Arbeitsverträge
In Kürze
Arbeitsverträge regeln die individuellen Rechte und Pflichten im bestehenden Arbeitsverhältnis. Sie wirken mit kollektiven Regelungen nach festen arbeitsrechtlichen Kollisionsgrundsätzen zusammen.
Definition
Arbeitsverträge sind ein arbeitsrechtlicher Begriff. Sie bezeichnen individualrechtliche Vereinbarungen zwischen Arbeitgeber und Arbeitnehmer über Inhalt und Durchführung eines Arbeitsverhältnisses.

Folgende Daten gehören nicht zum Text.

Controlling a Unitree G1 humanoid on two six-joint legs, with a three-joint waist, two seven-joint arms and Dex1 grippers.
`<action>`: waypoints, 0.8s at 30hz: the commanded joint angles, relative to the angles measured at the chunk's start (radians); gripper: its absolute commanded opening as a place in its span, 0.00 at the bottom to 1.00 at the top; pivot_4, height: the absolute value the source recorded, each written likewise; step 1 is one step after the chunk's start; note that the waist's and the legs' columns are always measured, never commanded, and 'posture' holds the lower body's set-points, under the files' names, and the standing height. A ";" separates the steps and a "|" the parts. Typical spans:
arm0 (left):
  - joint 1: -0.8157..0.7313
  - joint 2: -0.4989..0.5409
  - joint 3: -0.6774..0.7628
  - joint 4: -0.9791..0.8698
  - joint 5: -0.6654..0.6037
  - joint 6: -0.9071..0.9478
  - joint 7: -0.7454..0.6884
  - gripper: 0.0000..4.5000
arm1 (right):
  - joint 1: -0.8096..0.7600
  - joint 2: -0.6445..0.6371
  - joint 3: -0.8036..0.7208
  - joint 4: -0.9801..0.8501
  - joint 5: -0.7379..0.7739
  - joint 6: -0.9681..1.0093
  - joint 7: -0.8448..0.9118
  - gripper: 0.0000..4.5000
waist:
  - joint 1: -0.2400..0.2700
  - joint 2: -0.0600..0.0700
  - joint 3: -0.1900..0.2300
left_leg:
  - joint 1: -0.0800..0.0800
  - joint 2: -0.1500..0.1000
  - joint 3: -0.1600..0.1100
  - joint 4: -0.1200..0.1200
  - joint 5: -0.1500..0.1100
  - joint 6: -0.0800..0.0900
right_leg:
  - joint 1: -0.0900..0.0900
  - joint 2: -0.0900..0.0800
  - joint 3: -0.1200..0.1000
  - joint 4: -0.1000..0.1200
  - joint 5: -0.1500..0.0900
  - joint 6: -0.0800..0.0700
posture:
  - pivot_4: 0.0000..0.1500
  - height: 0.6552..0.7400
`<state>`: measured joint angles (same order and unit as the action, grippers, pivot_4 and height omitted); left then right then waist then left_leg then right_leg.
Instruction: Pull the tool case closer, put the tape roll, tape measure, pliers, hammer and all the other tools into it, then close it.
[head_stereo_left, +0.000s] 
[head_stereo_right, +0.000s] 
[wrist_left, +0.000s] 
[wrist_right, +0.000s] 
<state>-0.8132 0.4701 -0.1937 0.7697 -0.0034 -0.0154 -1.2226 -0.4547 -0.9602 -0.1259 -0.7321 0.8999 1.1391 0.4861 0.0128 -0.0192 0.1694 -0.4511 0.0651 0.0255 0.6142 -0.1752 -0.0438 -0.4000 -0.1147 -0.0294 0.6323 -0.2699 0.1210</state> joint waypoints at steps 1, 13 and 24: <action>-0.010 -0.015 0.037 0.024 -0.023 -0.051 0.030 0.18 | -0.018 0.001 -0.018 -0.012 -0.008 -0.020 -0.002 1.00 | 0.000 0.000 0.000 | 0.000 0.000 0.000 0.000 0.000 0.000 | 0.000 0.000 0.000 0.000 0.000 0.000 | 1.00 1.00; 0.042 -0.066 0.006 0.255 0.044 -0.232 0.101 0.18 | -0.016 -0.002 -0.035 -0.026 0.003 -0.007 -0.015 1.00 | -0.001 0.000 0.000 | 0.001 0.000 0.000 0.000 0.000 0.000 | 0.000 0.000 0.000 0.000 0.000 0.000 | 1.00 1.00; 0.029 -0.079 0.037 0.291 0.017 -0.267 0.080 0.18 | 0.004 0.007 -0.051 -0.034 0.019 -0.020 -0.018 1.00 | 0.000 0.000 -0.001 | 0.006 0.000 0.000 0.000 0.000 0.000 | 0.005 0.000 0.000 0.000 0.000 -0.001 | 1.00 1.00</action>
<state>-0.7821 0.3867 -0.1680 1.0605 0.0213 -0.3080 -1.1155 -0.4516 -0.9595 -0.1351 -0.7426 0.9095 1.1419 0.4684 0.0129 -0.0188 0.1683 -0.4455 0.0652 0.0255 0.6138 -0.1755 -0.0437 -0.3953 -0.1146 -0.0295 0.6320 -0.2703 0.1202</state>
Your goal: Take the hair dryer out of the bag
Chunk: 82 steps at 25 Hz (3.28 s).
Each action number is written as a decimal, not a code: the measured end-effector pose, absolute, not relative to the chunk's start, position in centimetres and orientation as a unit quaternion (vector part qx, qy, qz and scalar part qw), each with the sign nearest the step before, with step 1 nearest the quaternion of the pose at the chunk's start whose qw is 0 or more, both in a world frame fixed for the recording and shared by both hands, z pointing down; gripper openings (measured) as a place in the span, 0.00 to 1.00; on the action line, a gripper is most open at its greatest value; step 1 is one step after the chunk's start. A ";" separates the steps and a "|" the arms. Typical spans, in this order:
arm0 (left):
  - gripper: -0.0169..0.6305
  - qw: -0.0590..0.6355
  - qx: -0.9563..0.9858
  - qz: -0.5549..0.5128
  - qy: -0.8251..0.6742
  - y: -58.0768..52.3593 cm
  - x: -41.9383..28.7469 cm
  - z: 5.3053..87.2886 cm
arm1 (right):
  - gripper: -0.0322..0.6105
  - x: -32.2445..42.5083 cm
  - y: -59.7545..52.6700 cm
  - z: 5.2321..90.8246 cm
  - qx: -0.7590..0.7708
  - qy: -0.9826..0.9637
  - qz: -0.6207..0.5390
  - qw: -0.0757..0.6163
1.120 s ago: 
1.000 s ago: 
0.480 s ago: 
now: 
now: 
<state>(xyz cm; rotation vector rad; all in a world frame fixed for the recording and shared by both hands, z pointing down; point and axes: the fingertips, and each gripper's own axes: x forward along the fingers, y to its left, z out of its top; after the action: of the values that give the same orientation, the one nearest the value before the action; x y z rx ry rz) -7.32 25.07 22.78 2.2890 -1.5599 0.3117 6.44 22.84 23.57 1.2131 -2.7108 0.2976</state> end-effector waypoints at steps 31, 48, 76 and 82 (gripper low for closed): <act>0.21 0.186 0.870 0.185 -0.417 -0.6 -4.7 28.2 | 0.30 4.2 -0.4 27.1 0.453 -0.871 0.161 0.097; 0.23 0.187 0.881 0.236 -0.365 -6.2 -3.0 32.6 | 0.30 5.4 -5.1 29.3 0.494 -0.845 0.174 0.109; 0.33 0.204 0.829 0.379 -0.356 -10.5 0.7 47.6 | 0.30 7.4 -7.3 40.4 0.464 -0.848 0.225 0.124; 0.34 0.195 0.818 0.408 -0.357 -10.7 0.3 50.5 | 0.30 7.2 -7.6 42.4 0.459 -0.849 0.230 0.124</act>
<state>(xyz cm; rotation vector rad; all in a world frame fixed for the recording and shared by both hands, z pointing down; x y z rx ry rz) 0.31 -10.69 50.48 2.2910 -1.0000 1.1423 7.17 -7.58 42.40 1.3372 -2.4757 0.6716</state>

Arbeitsverträge begründen persönliche Abhängigkeit, Vergütungspflichten und die Einbindung in eine fremde betriebliche Organisation. Sie liegen vor, wenn Arbeitsleistung, Entgelt und Weisungsgebundenheit objektiv festgelegt sind. Die rechtliche Grundlage ergibt sich aus § 611a Bürgerliches Gesetzbuch (BGB) sowie aus den §§ 305 ff. BGB. Arbeitsverträge können formfrei abgeschlossen werden, soweit keine gesetzliche Schriftform vorgeschrieben ist. Ihr Inhalt unterliegt zwingenden gesetzlichen Vorgaben sowie der Kontrolle vorformulierter Bedingungen. Im Verhältnis zu Betriebsvereinbarungen gilt grundsätzlich das arbeitsrechtliche Günstigkeitsprinzip. Eine Verschlechterung individueller Ansprüche durch Betriebsvereinbarungen ist nur bei einheitlichen Regelungen und kollektiver Besserstellung zulässig. Arbeitsverträge begründen keinen Vorrang gegenüber kollektivrechtlichen Normen. Sie sind von Betriebsvereinbarungen als kollektivrechtlichen Regelungsinstrumenten abzugrenzen. In der Praxis bestimmen Arbeitsverträge die individuelle Rechtsposition innerhalb kollektiv geprägter Arbeitsbedingungen.